Semaglutide ELISA

Semaglutide, sold under the brand name Ozempic among others, is an anti-diabetic drug used for the treatment of type 2 diabetes and long-term weight management. As a glucagon-like peptide-1 receptor agonist, it lowers the blood sugar level by increasing the production of insulin. GLP-1 receptor agonist medicines, also called incretin mimetics, are a type of incretin-based medicine for type 2 diabetes. This type of medicine is based on the action of hormones called incretins, which help control how the pancreas works. One type of incretin, called GLP-1, causes your pancreas to produce more insulin after you eat and helps keep blood glucose levels in the normal range.

It was discovered in 2012, by a team of researchers at Novo Nordisk as a longer-acting alternative to liraglutide. Clinical trials were started in 2015, and phase 3 was completed in 2016. FDA approval was applied in December 2016, and in October 2017 FDA Advisory Committee voted 16-0 in favor.
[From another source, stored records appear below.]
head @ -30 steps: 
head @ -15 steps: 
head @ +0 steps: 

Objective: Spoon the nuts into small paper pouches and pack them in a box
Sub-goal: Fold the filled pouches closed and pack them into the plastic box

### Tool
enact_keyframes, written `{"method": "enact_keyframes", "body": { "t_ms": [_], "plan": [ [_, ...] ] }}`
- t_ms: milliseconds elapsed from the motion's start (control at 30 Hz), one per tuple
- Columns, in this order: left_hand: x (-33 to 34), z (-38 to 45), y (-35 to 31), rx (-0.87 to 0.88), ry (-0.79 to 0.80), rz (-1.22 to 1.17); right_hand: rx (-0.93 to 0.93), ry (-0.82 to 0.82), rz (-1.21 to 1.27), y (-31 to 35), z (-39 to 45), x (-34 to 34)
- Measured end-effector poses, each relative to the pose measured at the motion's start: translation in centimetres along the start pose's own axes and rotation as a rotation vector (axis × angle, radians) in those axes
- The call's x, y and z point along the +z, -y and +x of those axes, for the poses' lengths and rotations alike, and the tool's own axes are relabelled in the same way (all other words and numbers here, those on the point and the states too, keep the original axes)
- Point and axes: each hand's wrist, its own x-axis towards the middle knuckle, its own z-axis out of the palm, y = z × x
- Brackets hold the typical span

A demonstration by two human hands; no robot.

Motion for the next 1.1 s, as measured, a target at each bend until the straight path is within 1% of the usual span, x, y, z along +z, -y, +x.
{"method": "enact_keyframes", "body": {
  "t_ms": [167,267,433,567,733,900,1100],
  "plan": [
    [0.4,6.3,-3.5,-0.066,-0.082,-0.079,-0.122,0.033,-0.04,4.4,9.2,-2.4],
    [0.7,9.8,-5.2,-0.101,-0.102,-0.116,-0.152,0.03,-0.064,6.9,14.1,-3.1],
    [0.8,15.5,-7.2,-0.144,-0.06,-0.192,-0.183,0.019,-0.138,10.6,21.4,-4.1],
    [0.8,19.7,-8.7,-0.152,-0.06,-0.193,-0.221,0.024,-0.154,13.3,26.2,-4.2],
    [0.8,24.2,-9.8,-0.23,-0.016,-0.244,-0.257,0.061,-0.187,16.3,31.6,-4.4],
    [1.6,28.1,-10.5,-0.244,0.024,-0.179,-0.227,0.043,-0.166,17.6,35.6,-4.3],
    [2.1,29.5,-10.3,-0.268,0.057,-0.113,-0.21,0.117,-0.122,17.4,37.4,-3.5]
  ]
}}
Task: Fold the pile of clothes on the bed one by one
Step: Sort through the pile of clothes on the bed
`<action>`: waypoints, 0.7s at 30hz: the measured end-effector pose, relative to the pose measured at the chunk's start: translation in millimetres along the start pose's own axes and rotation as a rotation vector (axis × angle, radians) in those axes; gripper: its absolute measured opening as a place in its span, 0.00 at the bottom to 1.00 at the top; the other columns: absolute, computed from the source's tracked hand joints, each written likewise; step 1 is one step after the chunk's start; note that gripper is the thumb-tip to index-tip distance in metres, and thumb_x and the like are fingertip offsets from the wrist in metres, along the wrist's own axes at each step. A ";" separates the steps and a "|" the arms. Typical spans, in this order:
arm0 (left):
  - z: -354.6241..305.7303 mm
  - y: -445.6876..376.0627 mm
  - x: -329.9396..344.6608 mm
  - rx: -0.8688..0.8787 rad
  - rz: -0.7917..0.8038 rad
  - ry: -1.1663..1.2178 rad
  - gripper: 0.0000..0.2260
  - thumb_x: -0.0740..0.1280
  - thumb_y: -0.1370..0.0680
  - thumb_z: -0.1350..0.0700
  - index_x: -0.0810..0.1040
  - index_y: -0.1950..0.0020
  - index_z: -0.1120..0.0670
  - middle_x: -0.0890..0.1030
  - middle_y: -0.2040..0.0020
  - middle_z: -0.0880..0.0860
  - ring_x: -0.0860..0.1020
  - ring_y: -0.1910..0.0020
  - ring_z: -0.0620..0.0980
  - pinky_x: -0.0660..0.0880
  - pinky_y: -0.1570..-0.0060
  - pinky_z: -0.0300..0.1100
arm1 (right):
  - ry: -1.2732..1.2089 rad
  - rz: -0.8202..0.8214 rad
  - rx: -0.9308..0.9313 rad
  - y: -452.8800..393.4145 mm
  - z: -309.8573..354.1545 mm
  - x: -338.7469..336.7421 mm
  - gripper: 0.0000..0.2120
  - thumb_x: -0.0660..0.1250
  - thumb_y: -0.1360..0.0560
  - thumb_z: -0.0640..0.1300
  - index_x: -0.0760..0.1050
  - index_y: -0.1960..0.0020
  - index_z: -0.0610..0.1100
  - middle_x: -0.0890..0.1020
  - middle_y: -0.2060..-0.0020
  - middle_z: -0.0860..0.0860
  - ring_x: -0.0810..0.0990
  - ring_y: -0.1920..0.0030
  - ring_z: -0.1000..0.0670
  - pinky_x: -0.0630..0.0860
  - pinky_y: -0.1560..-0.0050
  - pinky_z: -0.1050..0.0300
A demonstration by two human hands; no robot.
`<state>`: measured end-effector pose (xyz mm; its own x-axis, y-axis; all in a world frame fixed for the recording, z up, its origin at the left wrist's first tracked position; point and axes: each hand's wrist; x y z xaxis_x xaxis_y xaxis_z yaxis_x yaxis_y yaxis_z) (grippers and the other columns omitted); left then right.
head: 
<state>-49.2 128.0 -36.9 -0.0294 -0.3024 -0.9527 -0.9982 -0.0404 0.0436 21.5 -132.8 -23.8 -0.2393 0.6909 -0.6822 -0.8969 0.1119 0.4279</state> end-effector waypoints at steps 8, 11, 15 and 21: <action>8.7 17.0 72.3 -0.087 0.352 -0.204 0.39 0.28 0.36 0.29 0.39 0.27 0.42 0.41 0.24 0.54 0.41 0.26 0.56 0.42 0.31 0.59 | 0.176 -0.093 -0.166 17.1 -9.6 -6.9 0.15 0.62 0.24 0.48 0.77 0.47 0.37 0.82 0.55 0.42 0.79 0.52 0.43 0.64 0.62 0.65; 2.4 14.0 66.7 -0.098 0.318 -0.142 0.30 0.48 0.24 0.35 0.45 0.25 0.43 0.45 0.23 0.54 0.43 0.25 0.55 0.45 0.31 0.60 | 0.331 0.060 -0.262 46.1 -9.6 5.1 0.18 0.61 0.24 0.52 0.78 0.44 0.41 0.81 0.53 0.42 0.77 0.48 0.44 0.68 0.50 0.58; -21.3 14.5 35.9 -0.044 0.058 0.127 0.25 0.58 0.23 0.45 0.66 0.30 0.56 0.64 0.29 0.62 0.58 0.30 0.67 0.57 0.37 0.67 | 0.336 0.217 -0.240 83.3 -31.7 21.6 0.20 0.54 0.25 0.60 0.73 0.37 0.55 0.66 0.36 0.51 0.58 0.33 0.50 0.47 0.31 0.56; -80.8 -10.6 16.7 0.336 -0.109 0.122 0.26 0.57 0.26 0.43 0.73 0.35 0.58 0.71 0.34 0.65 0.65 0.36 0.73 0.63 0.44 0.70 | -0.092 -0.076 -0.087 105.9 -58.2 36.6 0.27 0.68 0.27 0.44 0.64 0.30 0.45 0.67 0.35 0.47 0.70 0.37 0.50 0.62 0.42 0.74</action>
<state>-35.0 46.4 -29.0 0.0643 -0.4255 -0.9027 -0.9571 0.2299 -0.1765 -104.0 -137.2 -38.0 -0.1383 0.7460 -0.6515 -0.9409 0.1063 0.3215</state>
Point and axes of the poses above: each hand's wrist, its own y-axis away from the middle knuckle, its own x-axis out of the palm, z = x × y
It can be used as both injection-type or oral-type drug.

Principle of the assay: The Semaglutide ELISA is a competitive immunoassay for the determination of Semaglutide. The anti-GLP-1 antibodies are coated on 96 well plate. A constant concentration of Biotinylated GLP-1 and varying concentration of unlabeled Semaglutide or sample compete for binding to anti-GLP-1 antibodies. Captured Biotinylated GLP-1 antibodies are subsequently bound by Streptavidin-HRP which produces a soluble colored product after addition of TMB substrate. The enzyme reaction is stopped by dispensing of stop solution into the wells. The optical density (OD) of the solution at 450 nm is inversely proportional to the amount of bound Semaglutide molecule present in standards or samples.